Get to know our editors: Tara Calaby

LSQ has a group of wonderful editors reading and preparing stories for every issue. They’ve graciously agreed to answer some questions so we can all get to know them a bit better. Today we get to learn more about Tara Calaby.

Hi Tara! First off, please tell us a bit about yourself. Have any super powers or secret talents?

My mind is a giant warehouse of obscure facts that serve no actual use in day-to-day life. Some may call that a detriment. I choose to believe it’ll come in handy one day.

What’s your favorite indulgence?

Salt and vinegar crisps. Although “indulgence” implies that I eat them far less often than I do.

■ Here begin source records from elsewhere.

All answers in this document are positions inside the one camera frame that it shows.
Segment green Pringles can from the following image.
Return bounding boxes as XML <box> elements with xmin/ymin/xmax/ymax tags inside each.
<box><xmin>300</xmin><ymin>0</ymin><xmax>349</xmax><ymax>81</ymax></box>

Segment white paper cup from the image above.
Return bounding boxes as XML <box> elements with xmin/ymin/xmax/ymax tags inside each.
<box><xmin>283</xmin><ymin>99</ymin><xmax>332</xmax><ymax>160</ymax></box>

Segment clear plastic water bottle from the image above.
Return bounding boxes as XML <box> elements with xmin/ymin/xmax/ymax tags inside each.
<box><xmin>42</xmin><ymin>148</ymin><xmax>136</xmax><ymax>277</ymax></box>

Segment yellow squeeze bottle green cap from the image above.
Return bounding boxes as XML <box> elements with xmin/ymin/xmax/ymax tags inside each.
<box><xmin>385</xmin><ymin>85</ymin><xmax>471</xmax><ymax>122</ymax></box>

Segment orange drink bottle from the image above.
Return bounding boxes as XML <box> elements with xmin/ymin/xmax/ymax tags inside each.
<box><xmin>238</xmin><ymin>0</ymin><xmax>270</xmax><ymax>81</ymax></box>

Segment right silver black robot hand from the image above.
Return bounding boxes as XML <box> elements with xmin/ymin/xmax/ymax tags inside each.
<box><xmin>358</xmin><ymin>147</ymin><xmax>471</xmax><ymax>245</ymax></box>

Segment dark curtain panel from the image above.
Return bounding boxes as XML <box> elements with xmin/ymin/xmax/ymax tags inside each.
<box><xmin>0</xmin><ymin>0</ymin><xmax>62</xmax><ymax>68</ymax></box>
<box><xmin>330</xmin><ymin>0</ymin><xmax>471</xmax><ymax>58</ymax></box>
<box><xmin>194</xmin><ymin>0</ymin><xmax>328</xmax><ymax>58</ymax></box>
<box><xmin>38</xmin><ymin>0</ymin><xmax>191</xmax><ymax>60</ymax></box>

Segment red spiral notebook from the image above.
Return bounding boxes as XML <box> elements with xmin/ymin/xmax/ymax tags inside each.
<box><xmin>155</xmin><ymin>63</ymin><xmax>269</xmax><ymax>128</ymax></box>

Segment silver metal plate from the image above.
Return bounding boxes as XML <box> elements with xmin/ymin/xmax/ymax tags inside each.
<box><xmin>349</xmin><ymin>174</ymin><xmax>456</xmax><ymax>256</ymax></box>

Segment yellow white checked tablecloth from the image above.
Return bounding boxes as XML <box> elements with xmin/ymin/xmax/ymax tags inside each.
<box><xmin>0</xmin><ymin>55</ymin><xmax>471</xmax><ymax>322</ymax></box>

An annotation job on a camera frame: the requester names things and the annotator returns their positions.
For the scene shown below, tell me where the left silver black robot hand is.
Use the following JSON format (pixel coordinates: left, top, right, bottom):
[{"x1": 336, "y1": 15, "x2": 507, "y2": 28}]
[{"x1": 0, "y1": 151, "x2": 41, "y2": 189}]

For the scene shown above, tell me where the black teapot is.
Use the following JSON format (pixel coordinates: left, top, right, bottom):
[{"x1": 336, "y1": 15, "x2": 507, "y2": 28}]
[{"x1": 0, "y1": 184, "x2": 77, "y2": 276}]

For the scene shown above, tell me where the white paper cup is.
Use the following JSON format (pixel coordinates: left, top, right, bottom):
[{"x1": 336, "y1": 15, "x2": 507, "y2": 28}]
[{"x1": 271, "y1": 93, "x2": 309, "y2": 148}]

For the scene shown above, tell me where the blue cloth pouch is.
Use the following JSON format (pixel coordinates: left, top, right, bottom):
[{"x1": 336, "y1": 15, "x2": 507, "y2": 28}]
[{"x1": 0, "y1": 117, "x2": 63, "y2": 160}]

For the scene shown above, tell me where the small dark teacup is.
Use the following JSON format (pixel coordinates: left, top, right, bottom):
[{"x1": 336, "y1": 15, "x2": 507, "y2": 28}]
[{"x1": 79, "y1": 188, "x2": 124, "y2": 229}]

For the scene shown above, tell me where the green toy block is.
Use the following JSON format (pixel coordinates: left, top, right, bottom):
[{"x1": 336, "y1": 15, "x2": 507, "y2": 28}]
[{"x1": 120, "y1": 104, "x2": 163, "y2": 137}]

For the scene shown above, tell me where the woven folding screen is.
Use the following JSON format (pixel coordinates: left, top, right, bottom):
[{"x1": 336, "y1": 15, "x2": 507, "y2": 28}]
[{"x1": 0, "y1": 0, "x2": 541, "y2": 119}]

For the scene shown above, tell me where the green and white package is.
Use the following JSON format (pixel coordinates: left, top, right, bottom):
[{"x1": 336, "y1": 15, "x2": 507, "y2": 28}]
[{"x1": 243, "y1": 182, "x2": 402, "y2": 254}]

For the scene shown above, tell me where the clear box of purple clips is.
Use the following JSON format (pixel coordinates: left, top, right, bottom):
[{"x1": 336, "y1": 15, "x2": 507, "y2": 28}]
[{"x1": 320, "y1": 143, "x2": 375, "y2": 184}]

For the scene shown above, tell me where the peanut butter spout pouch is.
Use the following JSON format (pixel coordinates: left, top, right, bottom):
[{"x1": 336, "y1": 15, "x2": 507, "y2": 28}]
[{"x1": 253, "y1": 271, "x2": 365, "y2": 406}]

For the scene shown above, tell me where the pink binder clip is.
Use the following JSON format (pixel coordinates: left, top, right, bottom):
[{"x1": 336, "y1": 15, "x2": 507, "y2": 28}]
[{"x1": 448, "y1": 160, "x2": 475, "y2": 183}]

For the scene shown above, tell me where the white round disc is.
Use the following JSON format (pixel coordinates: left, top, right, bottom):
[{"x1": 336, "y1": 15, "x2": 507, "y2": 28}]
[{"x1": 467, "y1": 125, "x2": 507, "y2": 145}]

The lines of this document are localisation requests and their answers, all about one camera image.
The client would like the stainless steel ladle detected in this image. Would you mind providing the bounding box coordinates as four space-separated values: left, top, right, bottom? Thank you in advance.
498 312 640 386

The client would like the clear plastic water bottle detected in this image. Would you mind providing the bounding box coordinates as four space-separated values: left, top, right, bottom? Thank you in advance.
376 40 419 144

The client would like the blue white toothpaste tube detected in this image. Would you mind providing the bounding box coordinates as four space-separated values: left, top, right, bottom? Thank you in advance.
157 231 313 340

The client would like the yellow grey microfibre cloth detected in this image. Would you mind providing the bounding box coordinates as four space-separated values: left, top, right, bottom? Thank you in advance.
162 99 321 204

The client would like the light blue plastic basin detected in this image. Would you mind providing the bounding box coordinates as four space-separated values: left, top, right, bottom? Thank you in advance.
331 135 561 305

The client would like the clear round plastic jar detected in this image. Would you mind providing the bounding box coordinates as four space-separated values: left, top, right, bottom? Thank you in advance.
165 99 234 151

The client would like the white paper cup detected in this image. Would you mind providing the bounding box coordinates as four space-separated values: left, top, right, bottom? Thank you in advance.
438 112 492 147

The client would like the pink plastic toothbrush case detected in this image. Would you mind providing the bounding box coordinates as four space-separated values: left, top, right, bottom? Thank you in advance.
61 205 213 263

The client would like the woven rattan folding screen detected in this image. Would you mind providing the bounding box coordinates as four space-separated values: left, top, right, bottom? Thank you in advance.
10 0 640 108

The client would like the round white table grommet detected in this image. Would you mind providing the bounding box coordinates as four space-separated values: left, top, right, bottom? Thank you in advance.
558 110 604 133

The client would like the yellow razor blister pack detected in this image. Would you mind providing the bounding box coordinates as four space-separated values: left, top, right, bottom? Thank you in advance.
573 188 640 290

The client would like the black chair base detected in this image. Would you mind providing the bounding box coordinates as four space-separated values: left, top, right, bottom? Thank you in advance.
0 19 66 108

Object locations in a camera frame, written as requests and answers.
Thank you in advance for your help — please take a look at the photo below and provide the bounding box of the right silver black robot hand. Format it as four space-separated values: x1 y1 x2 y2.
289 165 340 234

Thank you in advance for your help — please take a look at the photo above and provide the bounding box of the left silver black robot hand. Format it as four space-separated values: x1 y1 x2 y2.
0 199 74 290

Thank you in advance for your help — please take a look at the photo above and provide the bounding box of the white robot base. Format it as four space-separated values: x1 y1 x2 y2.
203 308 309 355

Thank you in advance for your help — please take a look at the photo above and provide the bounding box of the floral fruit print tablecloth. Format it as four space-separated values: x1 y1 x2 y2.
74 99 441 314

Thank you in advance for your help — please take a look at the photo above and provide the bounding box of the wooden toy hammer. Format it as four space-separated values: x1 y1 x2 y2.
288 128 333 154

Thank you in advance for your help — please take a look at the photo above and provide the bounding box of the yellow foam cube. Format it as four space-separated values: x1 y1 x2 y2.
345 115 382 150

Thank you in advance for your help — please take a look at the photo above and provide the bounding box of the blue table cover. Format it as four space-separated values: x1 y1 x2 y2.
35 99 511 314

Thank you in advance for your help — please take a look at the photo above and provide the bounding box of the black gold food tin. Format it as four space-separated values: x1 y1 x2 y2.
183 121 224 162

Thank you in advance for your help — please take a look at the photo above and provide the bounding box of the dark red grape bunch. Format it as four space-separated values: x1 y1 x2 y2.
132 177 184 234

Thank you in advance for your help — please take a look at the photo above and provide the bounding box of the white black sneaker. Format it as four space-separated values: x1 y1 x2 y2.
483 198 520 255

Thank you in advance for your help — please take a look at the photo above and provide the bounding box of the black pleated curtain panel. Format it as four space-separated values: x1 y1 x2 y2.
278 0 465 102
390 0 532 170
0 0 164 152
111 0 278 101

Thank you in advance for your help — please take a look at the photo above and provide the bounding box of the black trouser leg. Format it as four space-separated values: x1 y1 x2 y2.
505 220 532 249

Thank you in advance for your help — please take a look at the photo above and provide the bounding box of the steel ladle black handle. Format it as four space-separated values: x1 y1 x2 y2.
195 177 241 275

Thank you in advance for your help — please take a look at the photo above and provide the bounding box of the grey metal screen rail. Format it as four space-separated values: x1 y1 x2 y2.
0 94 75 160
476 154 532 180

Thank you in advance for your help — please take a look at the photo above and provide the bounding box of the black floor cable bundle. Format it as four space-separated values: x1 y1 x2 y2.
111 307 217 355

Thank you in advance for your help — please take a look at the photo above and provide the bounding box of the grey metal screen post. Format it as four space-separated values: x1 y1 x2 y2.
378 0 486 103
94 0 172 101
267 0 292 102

What random objects do you use to bookmark your books?

Theatre tickets and shopping dockets are probably the main ones.

What are your thoughts on fanfiction?

I think it’s an excellent practicing ground for writers and a fun way for fans to engage with their favourite books, films and TV shows. I’m glad that creators are becoming more and more open to fanfiction, because it does a lot for the popularity of a fandom.

That said, it’s always frustrating when fanfic is submitted to LSQ. We want *your* universe, not your favourite author’s.

What do you think about YA literature and its popularity with adults?

I’ve never stopped reading YA fiction, so I’m mostly just amused that now it’s become the standard. That said, I feel like sometimes young adults themselves are suffering from the trend. The big publishers these days are always looking for books with crossover value, and I think there’s a lot to be said for the books that *don’t* resonate with adults as well as with teens. I miss the days of 100-page YA novels, which were accessible to all kinds of readers and much easier to get through than the current 500-page tomes.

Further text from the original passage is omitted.